27. In relation to future loss of earning capacity, I think that the plaintiff should be regarded as having a residual earning capacity of $50 per week. The present salary of a clerk in the Public Service occupying the sort of position that she occupied at the date of her injury is $302 per week net. I allow a notional loss of $250 per week to age 60 years, reduced by thirty-five percent for contingencies. On the three percent discount tables that yields a figure of about $100,000. The reduction for contingencies is of course higher than in the case of the reduction for contingencies relating to the past loss of earnings but the possibility that she would have been disabled in any event and without the subject injury must be higher as time goes by. Hence, it is more likely in the future than it would have been in the past. The plaintiff should also be allowed something for the loss of opportunity to work as a barmaid. She was earning about $130 per week net at the time of her injury in this extra part-time job. I do not think it at all likely that she would have continued in that occupation as well as in her job as a public servant until the age of 60 years. A lump sum assessment is appropriate. I award $20,000 to cover both past and future loss of earning capacity as a barmaid.

28. The plaintiff claimed future medical expenses for pain-killing tablets, the expense of looking after her dogs, and domestic assistance expenses. Because of the difficulties I have already referred to I think a lump sum to cover all these matters should be awarded and I fix that sum at $5,000.

29. Past medical expenses are $23,766.11. For pain and suffering and loss of enjoyment of life and mindful of overlapping, I award $35,000 as to which I apportion $20,000 for the past. Other out-of-pocket expenses are agreed at $24,742. The Fox v. Wood [1981] HCA 41; (1981) 148 CLR 438 component is $11,294.20. The claim for past domestic expenses is for $30 per week over a period of five years. I think it appropriate to award a lump sum of $5,000 in this respect.

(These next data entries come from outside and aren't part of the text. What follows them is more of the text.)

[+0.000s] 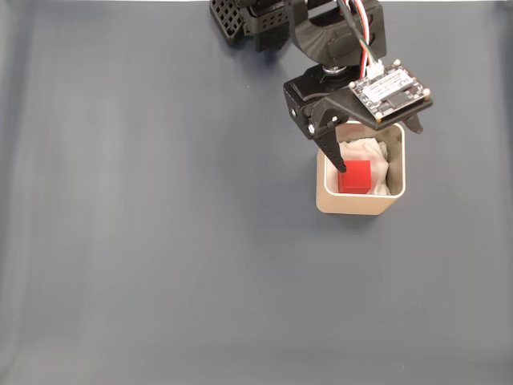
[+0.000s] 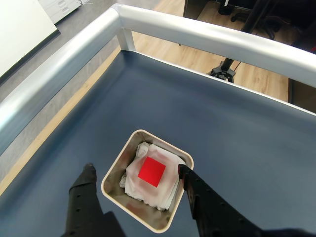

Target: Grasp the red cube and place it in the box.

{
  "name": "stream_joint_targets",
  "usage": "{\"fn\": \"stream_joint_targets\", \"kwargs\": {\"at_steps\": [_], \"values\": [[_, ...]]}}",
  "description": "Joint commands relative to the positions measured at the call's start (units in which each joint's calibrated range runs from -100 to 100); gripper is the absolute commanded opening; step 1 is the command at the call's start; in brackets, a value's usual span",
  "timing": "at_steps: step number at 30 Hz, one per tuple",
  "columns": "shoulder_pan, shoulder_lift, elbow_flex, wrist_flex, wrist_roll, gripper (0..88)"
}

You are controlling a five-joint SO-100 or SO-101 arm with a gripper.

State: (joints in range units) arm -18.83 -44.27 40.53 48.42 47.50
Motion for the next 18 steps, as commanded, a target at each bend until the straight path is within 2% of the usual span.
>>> {"fn": "stream_joint_targets", "kwargs": {"at_steps": [1, 12, 18], "values": [[0.4, -1.9, -0.4, -1.3, -0.4, 38.5], [1.2, -3.8, -0.7, -3.3, -2.3, 10.2], [3.9, -5.8, -0.8, -3.1, -2.8, 2.1]]}}
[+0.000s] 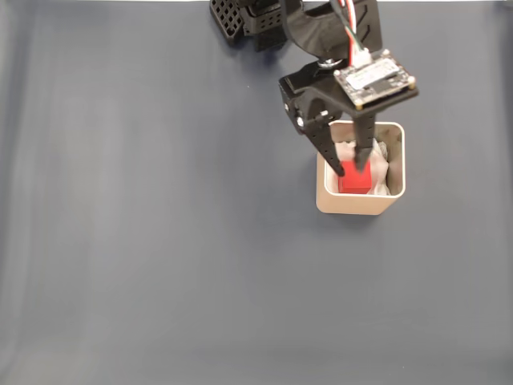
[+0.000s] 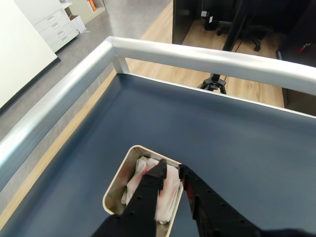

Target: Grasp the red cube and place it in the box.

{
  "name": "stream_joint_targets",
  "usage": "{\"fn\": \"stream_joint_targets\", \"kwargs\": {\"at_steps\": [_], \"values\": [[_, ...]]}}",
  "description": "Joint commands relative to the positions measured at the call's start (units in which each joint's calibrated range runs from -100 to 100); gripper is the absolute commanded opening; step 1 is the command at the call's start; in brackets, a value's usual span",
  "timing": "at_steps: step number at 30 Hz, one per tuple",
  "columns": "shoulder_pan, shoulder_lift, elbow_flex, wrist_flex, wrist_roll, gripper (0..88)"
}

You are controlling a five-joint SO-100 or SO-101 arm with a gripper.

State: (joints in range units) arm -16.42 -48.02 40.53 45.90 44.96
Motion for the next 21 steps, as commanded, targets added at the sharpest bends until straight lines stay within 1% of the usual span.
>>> {"fn": "stream_joint_targets", "kwargs": {"at_steps": [1, 6, 13, 21], "values": [[2.2, -2.4, -0.8, -0.5, -0.3, 0.5], [6.6, -3.3, -0.6, 0.2, -1.0, 0.2], [12.3, -6.0, 2.1, 1.3, -0.2, 0.2], [16.7, -15.4, 12.3, 3.1, 0.4, 0.2]]}}
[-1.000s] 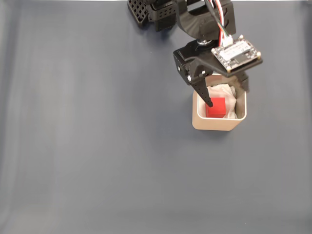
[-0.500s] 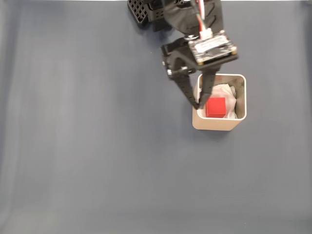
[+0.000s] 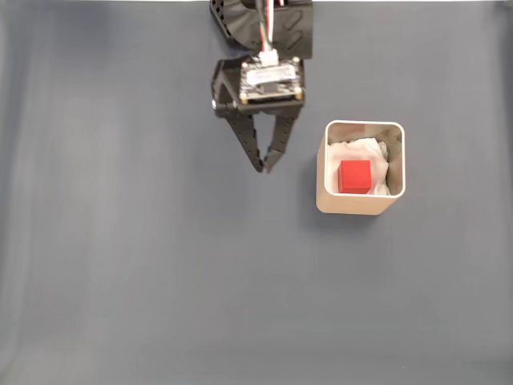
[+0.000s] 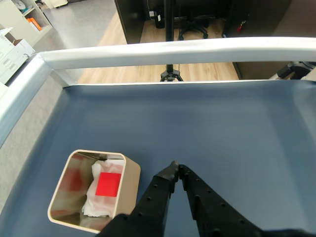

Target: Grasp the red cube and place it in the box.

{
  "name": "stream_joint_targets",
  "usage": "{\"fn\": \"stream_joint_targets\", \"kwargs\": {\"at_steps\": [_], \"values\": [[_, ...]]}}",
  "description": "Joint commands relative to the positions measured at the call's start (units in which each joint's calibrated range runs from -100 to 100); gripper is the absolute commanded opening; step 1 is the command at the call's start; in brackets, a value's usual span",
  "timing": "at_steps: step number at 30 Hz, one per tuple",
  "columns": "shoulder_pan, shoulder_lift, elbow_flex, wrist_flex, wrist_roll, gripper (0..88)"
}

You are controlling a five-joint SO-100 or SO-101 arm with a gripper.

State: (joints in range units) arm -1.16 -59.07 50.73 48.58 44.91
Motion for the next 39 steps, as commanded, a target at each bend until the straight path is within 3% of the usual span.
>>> {"fn": "stream_joint_targets", "kwargs": {"at_steps": [1, 22, 39], "values": [[1.8, -5.8, 3.5, 0.6, 0.6, 0.2], [2.9, -32.1, 32.2, 7.7, 2.6, 0.2], [2.5, -40.8, 44.9, 13.0, 3.1, 0.2]]}}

30. The total damages may be summarised as follows:
Past loss of earning capacity $ 61,619.76

Future loss of earning capacity $100,000.00
Loss of earning capacity as barmaid $ 20,000.00
Medical and hospital expenses $ 23,766.11
Pain and suffering $ 35,000.00
Other out-of-pocket expenses $ 24,742.00
Fox v. Wood component $ 11,294.20
Past domestic expenses $ 5,000.00
Future domestic expenses $ 5,000.00
Total" $286,422.07

31. On initial reflection this appears to be a high award for what was on the face of it a trifling incident. Nevertheless, reconsideration of each of the components does not cause me to reduce it.

32. The total appears neither excessive nor inadequate in a case with so many imponderable aspects. The plaintiff has received $71,777.90 in compensation for past loss of earning capacity. As this is more than the net award for past loss, she is not entitled to any interest. Interest is allowed on the $20,000 component for past pain and suffering at fourteen percent per annum reduced by half. The figure for interest is $8050. That will be added to the damages and the plaintiff is to have judgment for $294,472.07. The defendant is to pay the plaintiff's costs.